Two months after the 2023 presidential election, the candidates of the Peoples Democratic Party, PDP, Alhaji Atiku Abubakar and his Labour Party, LP, counterpart, Peter Obi are insisting they won the polls.
They are not left alone in the controversy, as the ruling All Progressives Congress, APC, is also dishing out media statements with counterclaims on the outcome of the polls.
The developments are viewed as troubling considering that the cases are subjects of litigation.
President-elect, Bola Tinubu is set to be inaugurated as Nigeria’s new leader this May 29.
But his two major challengers, Atiku and Obi are not giving up on their claims that they, not Tinubu, won the election.
A few days ago, President Muhammadu Buhari said the opposition lost the election owing to overconfidence.
He was quoted as saying: “They were already telling their foreign backers that they would defeat the APC. Our Party blended confidence with caution, we worked hard and won. Now, their overconfidence is creating more problems for the opposition than anyone else. They are finding it hard to convince those who supported them from outside why they are unable to beat us.
“A combination of over confidence, complacency and bad tactical moves made them lose, plain and clear. This has created more problems in their camp. Why did they fail to remove us?”
Also, Minister of Information and Culture, Lai Mohammed, had charged the opposition to stop their endless groping over the last election because they lost woefully.
But the PDP has fired back, maintaining that Atiku won the election.
National Publicity Secretary of the opposition party, Debo Ologunagba, said results from polling units showed that Atiku won the presidential election, but the Independent National Electoral Commission, INEC, announced Tinubu as winner.
He said, “The PDP insists that its candidate, Atiku clearly won the February 25, 2023 Presidential election, as shown from the actual votes cast at the Polling Units across the country.
“The PDP describes the subjudice claims by the Minister of Information and Culture, Lai Mohammed, that the opposition lost the election, as yet another in the series of attempts by the All Progressives Congress (APC)-led Federal Executive to bully and blackmail the Presidential Election Petition Tribunal.
“Nigerians are aware that by the authentic results obtained from the Polling Units, Atiku Abubakar and not the APC candidate met all the conditions stipulated for the winning of the Presidential election.”
Peter Obi of the Labour Party also used the opportunity of a stakeholders’ meeting of the party to re-echo his stand that he was the winner of the election.
Obi, who came third in the election, said he would use every available legal means to recover his alleged stolen mandate.
Obi wrote after the Awka meeting: “Earlier, I interacted with the Anambra State Labour Party Stakeholders in Awka. The meeting was quite animated and constructive. Part of our discussions centred on the way forward for the party.
“I reassured them of my readiness to go all the way, explore every available legal option to ensure that we get our mandate back. I appreciated all their support so far, as I assured them of mine. PO.”
With processes exchanged by all the parties, the Presidential Election Petition Tribunal is expected to resume hearing of all the cases filed by the different political parties.

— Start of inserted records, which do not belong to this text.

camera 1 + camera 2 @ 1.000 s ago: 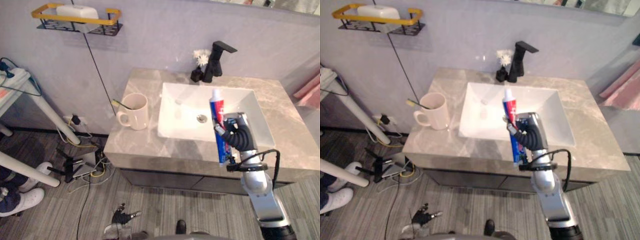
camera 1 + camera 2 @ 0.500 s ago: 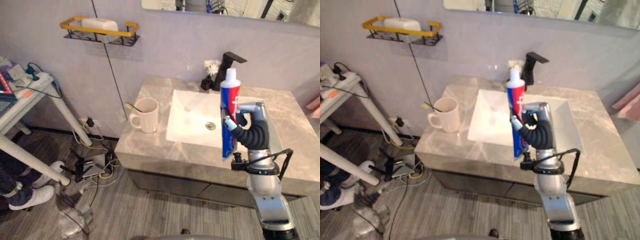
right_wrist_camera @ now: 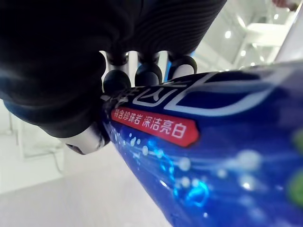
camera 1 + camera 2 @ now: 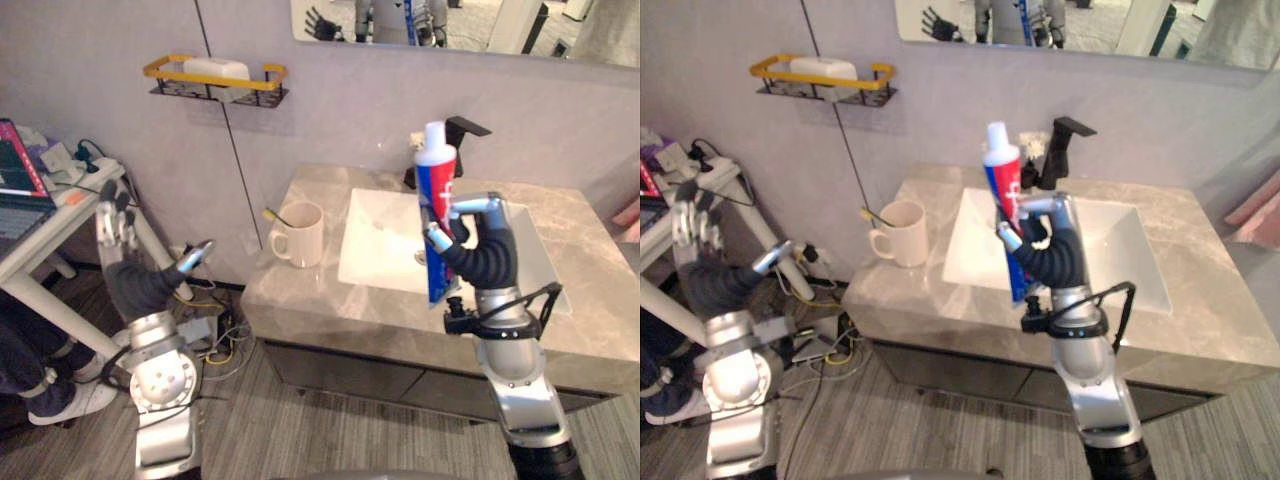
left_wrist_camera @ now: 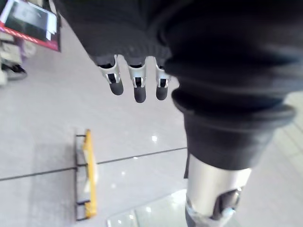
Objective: Organize washtable
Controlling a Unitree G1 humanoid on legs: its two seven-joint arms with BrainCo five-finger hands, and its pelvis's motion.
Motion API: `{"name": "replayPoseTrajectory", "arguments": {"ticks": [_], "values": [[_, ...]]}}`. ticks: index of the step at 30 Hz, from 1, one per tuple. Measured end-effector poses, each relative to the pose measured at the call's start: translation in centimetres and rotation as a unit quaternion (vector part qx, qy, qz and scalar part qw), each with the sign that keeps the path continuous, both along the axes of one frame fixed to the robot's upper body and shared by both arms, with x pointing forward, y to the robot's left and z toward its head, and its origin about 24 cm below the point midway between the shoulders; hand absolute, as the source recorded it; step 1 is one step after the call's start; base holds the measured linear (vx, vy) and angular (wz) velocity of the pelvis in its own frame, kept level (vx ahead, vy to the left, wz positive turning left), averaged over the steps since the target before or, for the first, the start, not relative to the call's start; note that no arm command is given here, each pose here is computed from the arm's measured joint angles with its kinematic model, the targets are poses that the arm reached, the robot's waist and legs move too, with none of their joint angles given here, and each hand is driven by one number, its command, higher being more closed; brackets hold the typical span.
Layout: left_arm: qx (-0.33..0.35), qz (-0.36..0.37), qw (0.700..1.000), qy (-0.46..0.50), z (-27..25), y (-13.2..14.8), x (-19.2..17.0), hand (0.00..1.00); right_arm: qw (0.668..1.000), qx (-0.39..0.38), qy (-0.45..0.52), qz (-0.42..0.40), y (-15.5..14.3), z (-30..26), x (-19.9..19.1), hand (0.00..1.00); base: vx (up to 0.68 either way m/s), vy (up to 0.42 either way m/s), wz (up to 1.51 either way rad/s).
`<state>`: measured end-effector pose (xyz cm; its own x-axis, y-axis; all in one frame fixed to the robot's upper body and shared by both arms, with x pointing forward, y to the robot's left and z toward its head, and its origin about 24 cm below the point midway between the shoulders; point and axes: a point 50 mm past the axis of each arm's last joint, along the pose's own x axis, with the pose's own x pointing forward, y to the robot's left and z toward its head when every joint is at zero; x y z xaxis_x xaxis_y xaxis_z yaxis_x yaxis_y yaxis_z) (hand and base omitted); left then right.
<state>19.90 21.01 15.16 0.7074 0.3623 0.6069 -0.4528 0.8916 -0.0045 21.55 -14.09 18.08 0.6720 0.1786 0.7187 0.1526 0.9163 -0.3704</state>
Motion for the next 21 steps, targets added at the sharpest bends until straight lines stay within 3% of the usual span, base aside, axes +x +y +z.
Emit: {"name": "replayPoseTrajectory", "arguments": {"ticks": [4,7,11,21], "values": [[0.010,-0.056,0.998,-0.033,1.4,-1.5,0.1,0.00,1.000,-0.007,0.005,0.013,0.4,-0.1,0.0,1.00,-0.06,-0.009,0.00],[-0.013,-0.142,0.988,-0.054,2.1,-3.1,0.7,0.00,0.999,-0.018,0.003,0.034,1.2,0.1,0.3,1.00,-0.07,0.000,0.00],[-0.062,-0.278,0.956,-0.076,3.1,-5.5,1.5,0.00,0.996,-0.045,0.009,0.070,2.7,0.1,1.0,1.00,-0.03,0.001,-0.01],[-0.158,-0.456,0.876,-0.021,2.3,-9.4,3.3,0.00,0.988,-0.113,0.034,0.103,4.1,-0.6,2.2,1.00,0.00,0.004,-0.01]]}}
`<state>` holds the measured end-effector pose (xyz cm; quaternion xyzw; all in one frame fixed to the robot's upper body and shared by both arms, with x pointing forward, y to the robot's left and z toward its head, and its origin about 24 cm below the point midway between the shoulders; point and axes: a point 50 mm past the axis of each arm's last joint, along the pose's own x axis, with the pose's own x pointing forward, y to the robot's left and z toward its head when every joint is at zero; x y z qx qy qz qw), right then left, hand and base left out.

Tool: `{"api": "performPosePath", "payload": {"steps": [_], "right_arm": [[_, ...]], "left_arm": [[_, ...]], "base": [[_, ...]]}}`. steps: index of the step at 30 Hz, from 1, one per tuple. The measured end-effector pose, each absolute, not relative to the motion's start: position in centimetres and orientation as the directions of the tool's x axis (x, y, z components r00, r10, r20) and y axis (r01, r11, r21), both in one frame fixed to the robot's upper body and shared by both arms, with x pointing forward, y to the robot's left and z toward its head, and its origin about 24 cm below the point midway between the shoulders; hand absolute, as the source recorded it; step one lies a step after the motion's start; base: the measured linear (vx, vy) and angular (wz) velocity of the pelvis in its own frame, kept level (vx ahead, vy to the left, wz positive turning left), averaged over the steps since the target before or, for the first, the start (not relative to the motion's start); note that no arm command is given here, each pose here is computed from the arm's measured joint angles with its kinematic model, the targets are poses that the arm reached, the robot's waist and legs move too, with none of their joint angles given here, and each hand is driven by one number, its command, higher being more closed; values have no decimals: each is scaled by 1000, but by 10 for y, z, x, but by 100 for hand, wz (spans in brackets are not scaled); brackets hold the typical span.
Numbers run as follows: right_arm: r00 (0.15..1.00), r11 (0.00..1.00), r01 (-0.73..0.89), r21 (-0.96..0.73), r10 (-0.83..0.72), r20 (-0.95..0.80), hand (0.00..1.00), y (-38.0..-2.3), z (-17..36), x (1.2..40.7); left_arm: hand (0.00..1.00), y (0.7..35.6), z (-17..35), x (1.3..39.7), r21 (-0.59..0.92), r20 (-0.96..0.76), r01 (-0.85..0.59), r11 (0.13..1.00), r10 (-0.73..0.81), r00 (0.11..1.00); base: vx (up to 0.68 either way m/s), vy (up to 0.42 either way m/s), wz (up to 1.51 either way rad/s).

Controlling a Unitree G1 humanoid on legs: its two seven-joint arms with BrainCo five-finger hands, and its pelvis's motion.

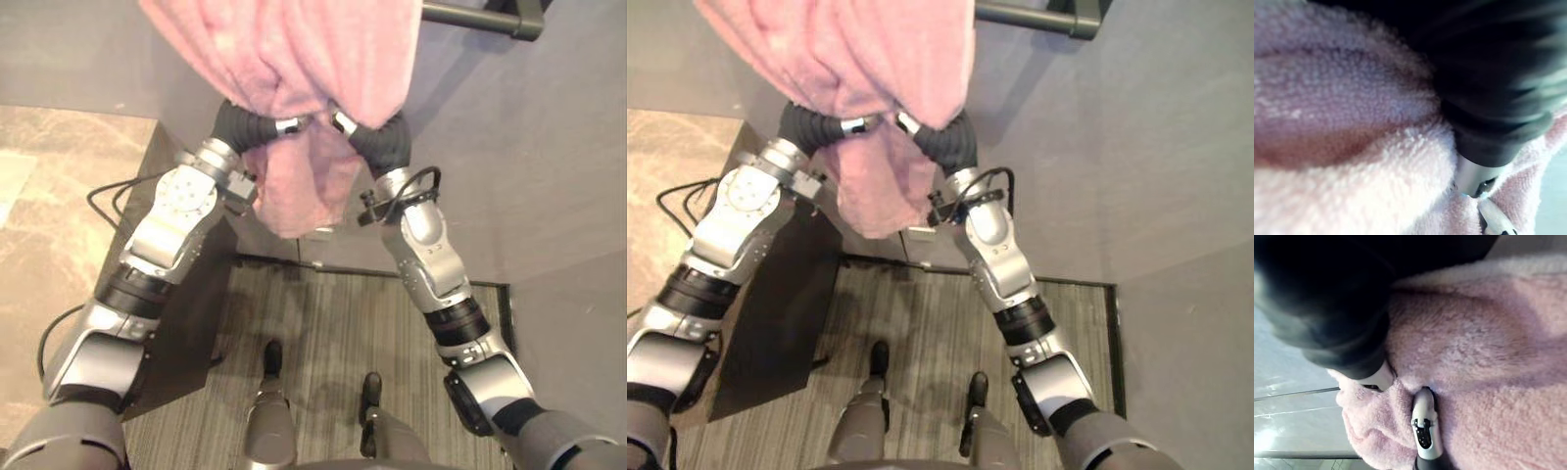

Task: Organize washtable

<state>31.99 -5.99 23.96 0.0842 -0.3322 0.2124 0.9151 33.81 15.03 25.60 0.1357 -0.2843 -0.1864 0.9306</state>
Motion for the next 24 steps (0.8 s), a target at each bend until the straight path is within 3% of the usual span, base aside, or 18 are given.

Five political parties are before the Tribunal seeking to invalidate Tinubu’s victory.
They include the PDP, the LP, the Allied People’s Movement, the Action Alliance and the Action People’s Party.
In the results declared by the INEC, Tinubu polled 8,794,726 votes ahead of PDP’s Atiku who got 6,984,520 votes, while Peter Obi of the LP came third with 6,101,533 votes. Rabiu Kwankwaso of the New Nigeria Peoples Party (NNPP) finished fourth with 1,496,687 votes.
A legal luminary, Barr Olu Omotayo said the action of the politicians after the presidential election is alien.
The lawyer told DAILY POST that he had expected the Judiciary as well as the Nigerian Bar Association to take decisive action.
“What is happening now is very strange; we never saw it before, but this particular year is very different.
“People who have their matters pending before the court are still going to the press saying one thing or the other, to likely prejudice the outcome.
“When a matter is before the court, you don’t comment on it, so that you give the judges some free hand; you don’t put them under some form of fear.
“It is unfortunate and because of the weak institution, the court is not as active as in those days; if not, the office of the CJN would have been able to say something about it and warned them.
“The office of the CJN would have directed the political parties to stop all those things since their matter is in court. But the courts are not saying anything. The CJN who is supposed to be the protector of the courts is not taking action on this.
“Even the bar also, the Nigerian Bar Association, you see lawyers also who know how things are supposed to be, you see them making inflammatory statements, even making press statements on what is pending before the tribunal, very senior lawyers; so the lawyers have to be blamed; they are not advising their clients that this matter is pending.
“It is unfortunate that Senior Advocates, very senior lawyers are also making statements in a pending matter before the tribunal and it should stop,” Omotayo counselled.